In the Usual Group, therapy was tailored to the following goals: a) absence of evidence of elevated intracardiac filling pressures; relief of orthopnea; relief of abdominal discomfort attributed to hepatosplenchnic congestion; resolution of peripheral edema, ascites, and rales; reduction of jugular venous distension to 5 cm or less above sternal angle; and b) adequate peripheral perfusion; warm extremities, if they could be achieved, and pulse pressure 25 percent or more , or, if less, the greatest which could be achieved. Either during or after hemodynamic monitoring, therapy could be adjusted to achieve the clinical goals above and further adjusted, if necessary to maintain adequate blood pressure and renal function for all patients. Patients for whom therapy was adjusted without hemodynamic monitoring could crossover for hemodynamic monitoring at any time they reached certain criteria. The criteria for crossover included: need to add intravenous inotropic agents above 3 mcg/kg/minute to prevent symptomatic hypotension; repeated inability to discontinue low-dose inotropic agents; or renal insufficiency.
In the PAC-directed hemodynamic arm, therapy was adjusted to achieve specific hemodynamic goals in addition to the clinical goals in the Usual Group.

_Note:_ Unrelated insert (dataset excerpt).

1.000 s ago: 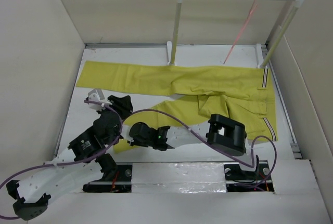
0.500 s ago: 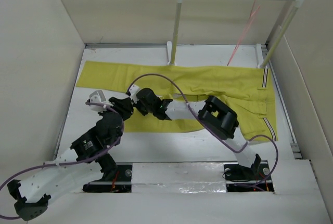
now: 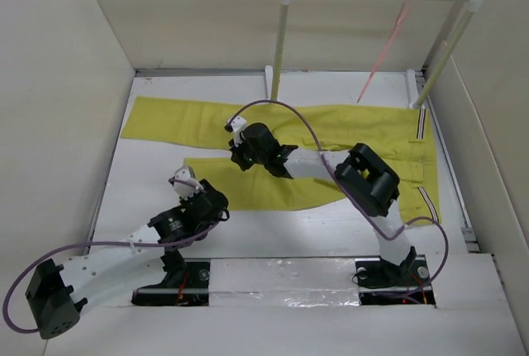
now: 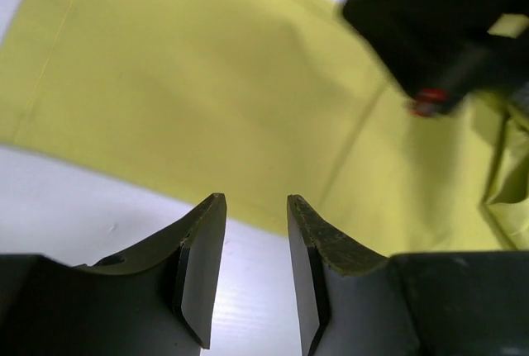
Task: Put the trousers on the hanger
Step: Flatten out the trousers at the center of the board.
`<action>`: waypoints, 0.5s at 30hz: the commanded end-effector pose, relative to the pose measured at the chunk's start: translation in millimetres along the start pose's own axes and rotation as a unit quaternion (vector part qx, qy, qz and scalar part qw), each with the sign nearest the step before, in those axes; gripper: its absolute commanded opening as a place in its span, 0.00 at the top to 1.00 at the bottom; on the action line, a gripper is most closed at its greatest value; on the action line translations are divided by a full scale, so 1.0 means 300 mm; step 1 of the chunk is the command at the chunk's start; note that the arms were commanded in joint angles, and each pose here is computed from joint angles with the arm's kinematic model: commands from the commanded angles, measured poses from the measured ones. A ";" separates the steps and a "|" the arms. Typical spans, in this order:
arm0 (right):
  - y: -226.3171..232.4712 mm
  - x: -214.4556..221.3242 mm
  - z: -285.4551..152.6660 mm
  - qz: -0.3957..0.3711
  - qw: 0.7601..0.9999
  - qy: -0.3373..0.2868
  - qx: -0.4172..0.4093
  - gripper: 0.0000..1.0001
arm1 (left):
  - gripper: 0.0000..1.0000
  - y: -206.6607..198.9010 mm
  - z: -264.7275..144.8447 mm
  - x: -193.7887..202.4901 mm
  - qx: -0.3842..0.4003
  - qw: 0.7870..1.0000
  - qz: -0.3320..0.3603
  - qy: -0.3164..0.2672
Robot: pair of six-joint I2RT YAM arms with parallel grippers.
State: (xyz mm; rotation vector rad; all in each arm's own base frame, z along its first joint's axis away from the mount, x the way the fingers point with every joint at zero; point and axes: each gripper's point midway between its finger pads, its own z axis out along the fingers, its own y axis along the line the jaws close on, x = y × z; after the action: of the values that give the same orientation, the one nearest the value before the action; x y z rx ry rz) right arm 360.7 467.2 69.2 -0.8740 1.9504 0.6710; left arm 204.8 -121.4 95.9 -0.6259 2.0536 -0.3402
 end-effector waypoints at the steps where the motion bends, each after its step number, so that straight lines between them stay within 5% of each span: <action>1: 0.016 -0.202 -0.131 0.001 0.996 -0.084 -0.019 1.00 | 0.66 0.121 0.002 0.065 -0.067 0.993 -0.092 0.028; 15: -0.050 -0.159 -0.595 -0.005 0.993 -0.118 0.019 0.99 | 0.61 0.274 0.097 0.017 -0.147 0.973 -0.175 0.019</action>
State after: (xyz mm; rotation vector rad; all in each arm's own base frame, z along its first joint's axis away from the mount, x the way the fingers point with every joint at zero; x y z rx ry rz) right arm 305.9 359.2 180.1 -0.7650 1.7839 0.7253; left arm 200.7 -61.5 39.4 -1.1295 2.0634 -0.2672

These goals could include: pulmonary capillary wedge pressure (PCWP) 15 mm Hg or less; right atrial pressure 8mm Hg or less unless PCWP is 15 mm Hg or less; maintenance of systolic blood pressure of 80 or above, except for occasional transient decreases to lower levels after oral medications.
Regardless of the goals by which therapy was adjusted in the hospital, the following conditions were met prior to discharge: 24 hours on oral medications alone without major medication change except for anticoagulation, and 48 hours after discontinuation of any intravenous inotropic medications; stable fluid balance; patient education; and home services and follow-up appointment.

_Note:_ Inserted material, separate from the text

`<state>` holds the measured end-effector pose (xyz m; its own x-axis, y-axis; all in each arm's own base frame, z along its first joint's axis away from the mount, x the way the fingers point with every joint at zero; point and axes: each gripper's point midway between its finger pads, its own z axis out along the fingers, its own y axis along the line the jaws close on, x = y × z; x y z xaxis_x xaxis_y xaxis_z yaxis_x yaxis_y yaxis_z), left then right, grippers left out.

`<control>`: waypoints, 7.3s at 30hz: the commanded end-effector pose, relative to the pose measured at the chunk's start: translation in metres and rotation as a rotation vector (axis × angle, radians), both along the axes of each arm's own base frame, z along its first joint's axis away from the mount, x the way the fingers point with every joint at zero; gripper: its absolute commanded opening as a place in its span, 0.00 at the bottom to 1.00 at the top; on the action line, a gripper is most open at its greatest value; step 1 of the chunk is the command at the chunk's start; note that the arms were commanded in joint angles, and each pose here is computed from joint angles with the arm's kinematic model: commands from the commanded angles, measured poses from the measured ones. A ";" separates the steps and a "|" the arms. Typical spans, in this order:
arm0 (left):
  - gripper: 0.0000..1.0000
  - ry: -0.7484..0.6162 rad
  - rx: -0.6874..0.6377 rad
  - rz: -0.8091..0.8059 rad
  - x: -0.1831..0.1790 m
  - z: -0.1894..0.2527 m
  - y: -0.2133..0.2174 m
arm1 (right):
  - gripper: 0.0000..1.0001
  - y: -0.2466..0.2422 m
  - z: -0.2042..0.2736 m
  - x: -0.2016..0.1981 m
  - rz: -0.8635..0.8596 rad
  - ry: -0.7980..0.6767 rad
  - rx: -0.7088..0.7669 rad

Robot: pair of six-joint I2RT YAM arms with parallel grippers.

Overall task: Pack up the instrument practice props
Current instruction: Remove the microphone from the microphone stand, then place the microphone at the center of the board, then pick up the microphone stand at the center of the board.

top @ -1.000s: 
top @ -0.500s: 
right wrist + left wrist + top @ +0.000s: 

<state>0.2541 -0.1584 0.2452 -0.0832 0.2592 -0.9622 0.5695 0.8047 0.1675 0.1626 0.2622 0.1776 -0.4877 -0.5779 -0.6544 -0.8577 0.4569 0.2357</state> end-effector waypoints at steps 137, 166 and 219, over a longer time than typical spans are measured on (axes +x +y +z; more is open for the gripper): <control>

Post-discharge management was the same for both groups, according to standard practice. Patients were followed for adjustment of CHF medications in their heart failure clinics at one to two weeks, four weeks, three months, and six months and more often if clinically indicated. There was a minimum of six months of follow-up.
Data collection included: blood pressure and weight at each visit; electrocardiogram at pre-randomization visit and at each hospitalization; serum electrolytes; echocardiogram at randomization, at hospitalization discharge, and at six month follow-up; exercise stress tests during index hospitalization and six month follow-up; natriuretic hormone profile at randomization, discharge, and six month follow-up; medical history, endpoints, side effects, hospitalizations and quality of life; and compliance with protocol.

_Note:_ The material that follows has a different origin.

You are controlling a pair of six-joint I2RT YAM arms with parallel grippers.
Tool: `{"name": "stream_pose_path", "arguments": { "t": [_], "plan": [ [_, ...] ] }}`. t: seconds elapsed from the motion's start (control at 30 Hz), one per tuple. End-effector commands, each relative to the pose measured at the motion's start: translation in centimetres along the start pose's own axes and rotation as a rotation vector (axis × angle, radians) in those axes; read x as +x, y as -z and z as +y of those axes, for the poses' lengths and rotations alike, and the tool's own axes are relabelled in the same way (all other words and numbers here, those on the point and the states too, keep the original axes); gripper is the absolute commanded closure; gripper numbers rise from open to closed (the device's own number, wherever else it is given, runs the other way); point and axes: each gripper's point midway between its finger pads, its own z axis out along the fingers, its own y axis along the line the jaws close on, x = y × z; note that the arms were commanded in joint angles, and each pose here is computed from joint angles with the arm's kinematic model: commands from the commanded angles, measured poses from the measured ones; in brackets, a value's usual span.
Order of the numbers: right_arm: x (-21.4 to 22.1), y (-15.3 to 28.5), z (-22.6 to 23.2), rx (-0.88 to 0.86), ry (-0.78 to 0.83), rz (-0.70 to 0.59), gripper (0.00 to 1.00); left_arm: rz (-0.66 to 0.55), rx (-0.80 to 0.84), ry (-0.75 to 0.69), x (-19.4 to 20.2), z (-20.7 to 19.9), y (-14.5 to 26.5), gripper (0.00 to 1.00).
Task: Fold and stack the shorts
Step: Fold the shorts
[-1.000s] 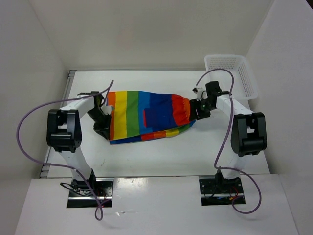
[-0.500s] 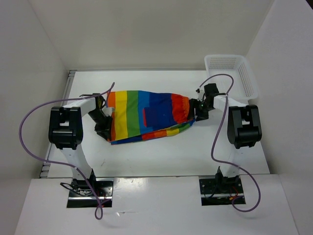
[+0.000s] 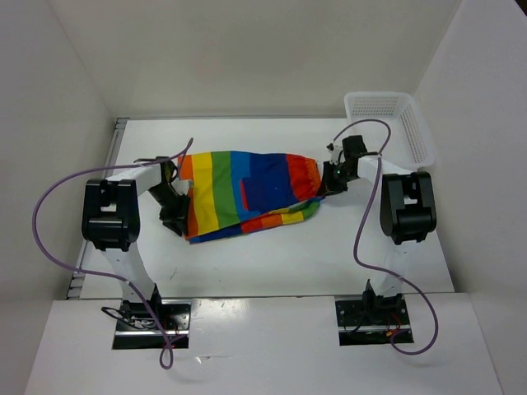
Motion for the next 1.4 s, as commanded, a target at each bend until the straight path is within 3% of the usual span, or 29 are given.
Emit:
{"name": "stream_pose_path", "arguments": {
  "t": [0.0, 0.1, 0.3, 0.63, 0.9, 1.1, 1.23, 1.37],
  "plan": [
    [-4.8, 2.9, 1.8, 0.013, 0.165, -0.134, 0.99, -0.051, -0.002, -0.017, -1.3, -0.2, 1.2, 0.66],
    [-7.2, 5.5, 2.6, 0.095, 0.268, -0.217, 1.00, -0.114, -0.015, -0.027, -2.5, -0.3, 3.1, 0.65],
    [-10.3, 10.5, 3.5, 0.217, 0.374, -0.351, 1.00, -0.283, -0.038, -0.076, -7.0, -1.1, 7.7, 0.56],
    [-13.4, 15.1, 8.5, 0.344, 0.691, -0.484, 1.00, -0.322, -0.069, -0.226, -14.8, -4.6, 3.9, 0.54],
    [-13.3, 12.7, 18.8, 0.267, 1.020, -0.497, 1.00, -0.293, -0.125, -0.259, -16.9, -4.8, 0.4, 0.51],
    [-10.8, 8.2, 27.4, 0.160, 1.181, -0.475, 1.00, -0.288, -0.115, -0.259, -17.3, -4.7, -0.8, 0.66],
    [-7.3, 3.7, 33.0, 0.022, 1.276, -0.413, 1.00, -0.304, -0.077, -0.270, -17.9, -5.4, -0.7, 0.69],
    [-6.7, 0.9, 36.5, -0.060, 1.303, -0.398, 1.00, -0.321, -0.048, -0.279, -18.4, -6.1, -0.5, 0.69]
  ]
}}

The study consisted of a Clinical Coordinating Center which included a network of 26 clinical units, and an echocardiographic core laboratory. The Protocol developed extended for six months, patient recruitment extended for 48 months, follow-up for six months, and data analysis for six months.
The NHLBI has awarded R01HL67691 in April 2001 as an ancillary study. The study entitled "ESCAPE Mechanistic Substudies" has its own site on this database.